「思想新聞」10月1日号から【共産主義定点観測】の記事を紹介します。
共産党の殺人、強盗、暴力事件を隠蔽する試み
日本共産党が、過去の暴力革命路線に基づく「罪状」を暴く市井の言動に対し、驚くべき「言論封殺」の暴走を始めた。これは、今年7月に行われた参議院通常選挙の最中に、神奈川選挙区の参政党候補者である、元警視庁警察官の初鹿野裕樹氏が、自身のブログで、かつての共産党の警察官殺し、火炎ビンなどによる警察署襲撃事件、暴力により日本革命をめざす武装闘争路線などを批判したところ、こともあろうに「事実無根」だとして、初鹿野候補を刑事告訴したのである(初鹿野裕樹氏は神奈川選挙区の4議席目で公明党現職を破り初当選)。
なぜこれが問題で、「言論弾圧」の暴走と言えるのだろうか。
これまで共産党は、「(暴力革命をめぐり)当時混乱が存在した」というのが「公式見解」であったため、せいぜい一方的に「デマ」だとレッテル貼りして執拗に抗議するという程度だった。ところが、ついに「事実無根」として刑事告訴する暴挙に出たのだ。人類の歴史から「革命の名のもとに」共産党が引き起こした殺人事件や銀行強盗、暴力事件など、被害者が存在するにも関わらず「なかったこと」として消去し隠蔽しようとする狡猾で凶悪な試みであり、絶対に容認することはできない。

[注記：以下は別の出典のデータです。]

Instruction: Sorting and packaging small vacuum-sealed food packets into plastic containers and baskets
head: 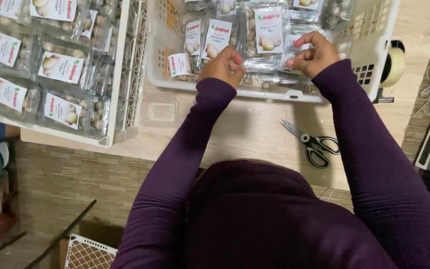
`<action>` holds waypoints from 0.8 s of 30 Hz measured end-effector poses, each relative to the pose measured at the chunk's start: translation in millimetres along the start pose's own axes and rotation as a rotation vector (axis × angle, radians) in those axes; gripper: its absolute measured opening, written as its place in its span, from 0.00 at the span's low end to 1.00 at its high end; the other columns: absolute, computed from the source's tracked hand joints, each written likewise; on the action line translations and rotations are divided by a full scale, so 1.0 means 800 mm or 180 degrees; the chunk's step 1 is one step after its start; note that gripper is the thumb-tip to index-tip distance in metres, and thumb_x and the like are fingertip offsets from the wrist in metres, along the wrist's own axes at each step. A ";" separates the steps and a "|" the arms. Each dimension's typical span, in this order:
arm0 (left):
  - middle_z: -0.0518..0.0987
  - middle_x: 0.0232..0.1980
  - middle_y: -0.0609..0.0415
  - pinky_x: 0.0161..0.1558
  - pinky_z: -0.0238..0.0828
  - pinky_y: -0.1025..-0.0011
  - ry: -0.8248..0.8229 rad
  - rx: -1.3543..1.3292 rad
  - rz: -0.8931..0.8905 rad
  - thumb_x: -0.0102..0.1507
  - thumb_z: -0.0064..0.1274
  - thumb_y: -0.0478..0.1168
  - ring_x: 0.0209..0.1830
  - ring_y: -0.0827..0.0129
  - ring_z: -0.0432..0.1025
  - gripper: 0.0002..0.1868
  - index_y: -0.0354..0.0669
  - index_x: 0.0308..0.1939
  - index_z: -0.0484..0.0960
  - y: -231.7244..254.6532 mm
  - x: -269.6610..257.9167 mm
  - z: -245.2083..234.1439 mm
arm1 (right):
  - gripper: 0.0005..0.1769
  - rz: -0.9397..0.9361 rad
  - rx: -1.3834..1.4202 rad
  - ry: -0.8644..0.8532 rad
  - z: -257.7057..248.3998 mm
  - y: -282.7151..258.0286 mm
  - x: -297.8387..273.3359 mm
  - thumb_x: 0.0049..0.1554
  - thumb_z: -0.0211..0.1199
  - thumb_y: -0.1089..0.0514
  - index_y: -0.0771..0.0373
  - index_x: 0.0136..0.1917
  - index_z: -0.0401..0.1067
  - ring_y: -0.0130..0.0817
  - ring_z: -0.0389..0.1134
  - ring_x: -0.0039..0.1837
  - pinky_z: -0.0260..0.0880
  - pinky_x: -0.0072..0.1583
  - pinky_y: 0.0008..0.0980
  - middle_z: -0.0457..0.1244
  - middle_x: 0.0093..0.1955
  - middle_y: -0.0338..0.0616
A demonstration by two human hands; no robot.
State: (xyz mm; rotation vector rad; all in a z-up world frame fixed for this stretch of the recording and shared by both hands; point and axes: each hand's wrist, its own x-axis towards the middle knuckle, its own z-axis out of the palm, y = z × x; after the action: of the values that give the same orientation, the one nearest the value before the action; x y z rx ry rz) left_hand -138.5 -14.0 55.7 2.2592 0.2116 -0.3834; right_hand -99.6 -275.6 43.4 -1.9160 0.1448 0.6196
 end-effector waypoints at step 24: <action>0.85 0.30 0.74 0.40 0.67 0.61 0.0539 0.0551 0.0309 0.61 0.51 0.47 0.42 0.62 0.72 0.07 0.72 0.36 0.83 -0.020 0.002 0.028 | 0.21 -0.0245 0.0139 0.0185 0.014 -0.001 0.006 0.61 0.69 0.67 0.55 0.58 0.59 0.28 0.70 0.41 0.75 0.48 0.30 0.66 0.37 0.37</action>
State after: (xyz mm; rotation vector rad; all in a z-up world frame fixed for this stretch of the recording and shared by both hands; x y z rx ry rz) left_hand -146.0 -20.8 30.0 2.4640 0.1601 -0.1641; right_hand -99.3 -264.3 38.1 -1.8891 0.1199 0.5057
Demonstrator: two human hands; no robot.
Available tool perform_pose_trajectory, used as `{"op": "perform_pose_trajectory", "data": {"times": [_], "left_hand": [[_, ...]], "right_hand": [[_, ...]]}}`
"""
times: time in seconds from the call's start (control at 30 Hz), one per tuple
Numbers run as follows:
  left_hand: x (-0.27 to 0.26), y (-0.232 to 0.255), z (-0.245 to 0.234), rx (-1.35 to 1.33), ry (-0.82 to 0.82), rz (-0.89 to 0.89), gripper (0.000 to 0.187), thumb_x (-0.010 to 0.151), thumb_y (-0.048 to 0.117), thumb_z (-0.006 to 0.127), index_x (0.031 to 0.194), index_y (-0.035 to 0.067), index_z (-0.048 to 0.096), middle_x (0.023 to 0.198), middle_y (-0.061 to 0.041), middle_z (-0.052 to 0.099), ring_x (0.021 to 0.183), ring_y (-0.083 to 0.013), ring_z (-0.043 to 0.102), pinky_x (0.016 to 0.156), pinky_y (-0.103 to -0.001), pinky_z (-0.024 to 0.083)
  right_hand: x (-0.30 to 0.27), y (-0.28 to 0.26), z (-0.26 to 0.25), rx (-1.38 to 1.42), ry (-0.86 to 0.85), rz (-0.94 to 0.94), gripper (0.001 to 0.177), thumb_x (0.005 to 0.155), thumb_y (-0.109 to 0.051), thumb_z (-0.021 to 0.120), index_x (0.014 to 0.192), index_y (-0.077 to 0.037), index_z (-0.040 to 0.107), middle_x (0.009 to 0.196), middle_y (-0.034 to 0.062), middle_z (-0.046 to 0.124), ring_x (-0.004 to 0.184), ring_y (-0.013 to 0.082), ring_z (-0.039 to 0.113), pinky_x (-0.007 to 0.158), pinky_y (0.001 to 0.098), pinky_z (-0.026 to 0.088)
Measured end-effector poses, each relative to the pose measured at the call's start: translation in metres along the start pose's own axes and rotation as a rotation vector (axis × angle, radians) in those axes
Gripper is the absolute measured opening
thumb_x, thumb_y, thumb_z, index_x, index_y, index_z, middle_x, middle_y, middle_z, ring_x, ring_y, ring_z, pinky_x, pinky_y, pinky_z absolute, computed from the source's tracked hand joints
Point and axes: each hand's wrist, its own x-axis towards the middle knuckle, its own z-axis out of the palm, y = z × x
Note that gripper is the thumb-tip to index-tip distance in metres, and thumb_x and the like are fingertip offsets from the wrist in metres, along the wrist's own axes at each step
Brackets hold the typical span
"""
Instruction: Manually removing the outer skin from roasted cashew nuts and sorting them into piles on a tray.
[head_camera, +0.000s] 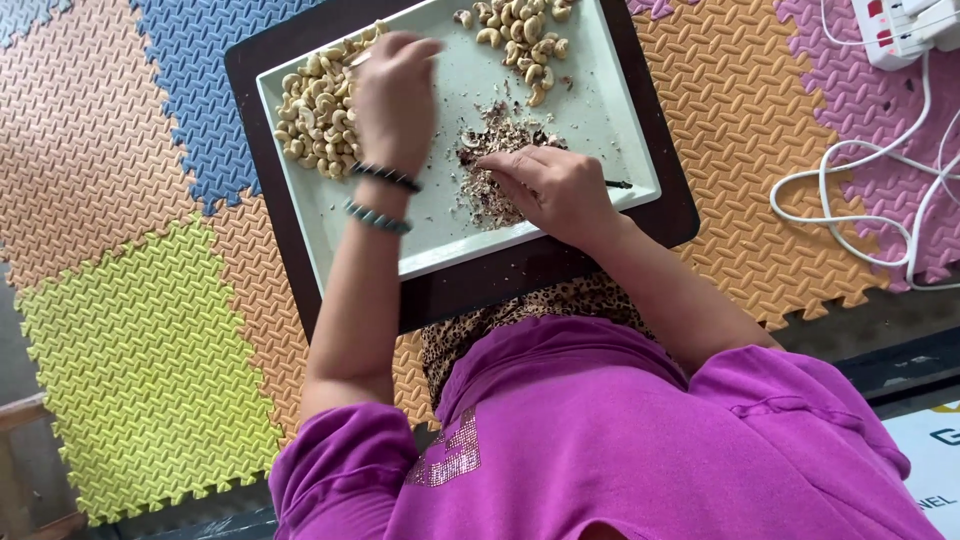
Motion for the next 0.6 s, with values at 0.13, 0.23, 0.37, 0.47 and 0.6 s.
{"op": "perform_pose_trajectory", "data": {"times": [0.13,0.23,0.37,0.47,0.6], "left_hand": [[0.016,0.017,0.046,0.051,-0.083,0.156,0.022,0.091,0.010,0.070,0.100,0.027,0.082,0.111,0.007,0.075,0.086,-0.0126,0.069,0.070,-0.026,0.064],[0.019,0.018,0.061,0.150,-0.147,0.195,0.020,0.090,0.018,0.068,0.102,0.031,0.078,0.108,0.011,0.070,0.077,-0.0141,0.068,0.063,-0.031,0.060],[0.011,0.008,0.067,0.174,-0.173,0.173,0.009,0.092,0.023,0.072,0.099,0.018,0.068,0.098,0.000,0.069,0.072,-0.0192,0.069,0.056,-0.034,0.059],[0.004,0.003,0.066,0.152,-0.219,0.145,0.022,0.092,0.020,0.073,0.112,0.015,0.065,0.100,-0.005,0.070,0.077,-0.0203,0.071,0.061,-0.033,0.062],[-0.004,0.010,0.040,-0.075,-0.210,0.103,0.009,0.092,0.010,0.074,0.100,0.009,0.075,0.094,-0.005,0.063,0.077,-0.0147,0.064,0.064,-0.025,0.060]], "right_hand": [[0.003,-0.004,-0.006,0.027,-0.012,0.015,0.019,0.095,-0.007,0.078,0.114,-0.005,0.080,0.096,0.0104,0.081,0.070,0.0209,0.072,0.058,0.0326,0.056],[0.003,-0.004,-0.009,0.054,-0.023,0.039,0.023,0.096,-0.008,0.077,0.119,-0.008,0.078,0.094,0.0066,0.079,0.071,0.0210,0.070,0.062,0.0341,0.055],[0.002,0.000,-0.005,0.069,0.026,0.056,0.025,0.094,-0.001,0.078,0.118,-0.007,0.079,0.093,0.0077,0.080,0.062,0.0155,0.063,0.054,0.0294,0.051],[-0.001,0.007,0.001,0.027,0.079,0.084,0.027,0.093,0.000,0.079,0.119,-0.008,0.078,0.091,0.0087,0.081,0.056,0.0111,0.057,0.046,0.0253,0.044],[-0.001,0.015,0.003,-0.135,0.165,0.066,0.019,0.100,-0.004,0.074,0.119,-0.008,0.078,0.108,0.0074,0.084,0.057,0.0063,0.061,0.042,0.0187,0.039]]}}
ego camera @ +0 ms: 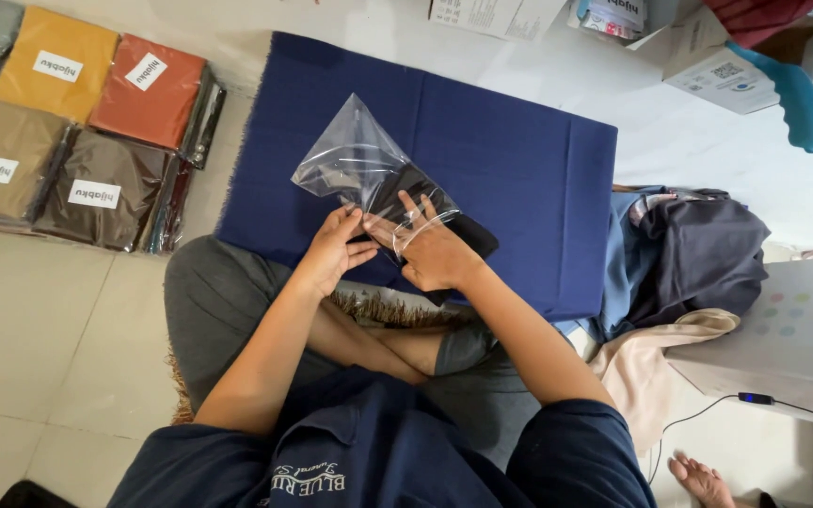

警察への刑事告訴とは、犯罪被害に遭った場合に、捜査機関に犯人の処罰を求める意思表示をする手続きだ。告訴は被害届と異なり、警察(司法警察員)が告訴状を受理すると、検察官に書類や証拠物を送付する義務が生じる。警察が捜査を進め、検察官が起訴または不起訴の処分を判断し、告訴人に結果を通知する。
よって、今回の共産党の刑事告訴案件は、とてもデマでも名誉毀損にも当たらず、不起訴となり終了となる可能性は高い。また、よほどの新しい証拠などが見つからない限り、再審査はない。しかし、2度と共産党に過去の暴力革命路線による犯罪の問題で、「逆ギレ刑事告訴」を許さないように、事実関係を明らかにしておくことが必要である。
日本にも共産主義の罪を刻印する施設が必要
今回の事件で不明なのは、刑事告訴という指示を出したのは、共産党「中央委員会」か、それとも共産党「神奈川県委員会」が独自に実行したのかということである。刑事告訴は、中央委員会の賛成がなければできない。共産党神奈川県委員会委員長は、田母神悟氏という年配者が長期間務めていたが、昨年2月、51歳の藤原正明委員長に交代した。共産党神奈川県の世代交代が背景にある。
しかし、今では日本共産党の文献、中央委員会の声明などから、「民主連合政府」の実現から、「革命の実現の方針」が語られなくなって久しい。共産党の幹部ですら、科学的社会主義、資本論などに「確信」を失い、共産党は、「平和、差別反対、ジェンダー平等」を叫ぶだけの運動団体に転落した。
以前は、「敵の出方論」を主張し、日本の支配勢力は選挙で負けても権力の座を譲るはずがなく、「クーデター」を起こすから、その時は、共産党も武装決起すると公然と主張していたが、今は、表では触れない「秘密の教義」となったが、理論的に放棄してはおらず公安調査庁が「破防法調査対象団体」として堅持していることは政府見解からも明らかだ。皮相的には「革命の展望」も語らず平和を連呼する欺瞞が党勢をジリ貧にさせつつあり、「共産党の終わり」が近づいている。
ところで、東欧諸国、旧ソ連、米国、カンボジアなどに、共産主義の恐ろしさを新しい世代に伝えるための「共産主義犠牲者博物館」がある。子供たちが社会科見学等で訪れている。日本にもこうした共産主義の罪を刻印する施設が必要である。共産党が武装闘争をしていた時の、爆弾や火炎ビンの作成方法を記述した地下本、敗戦直後に公表した日本人民共和国憲法草案、1950年代の共産党の武装闘争を伝える当時の新聞記事、などの展示である。今回の「逆ギレ告訴」を阻止するためにも「共産党にとって暴力革命は必須である」–と全国民にこの共産党の宿命的本質を周知させる必要があろう。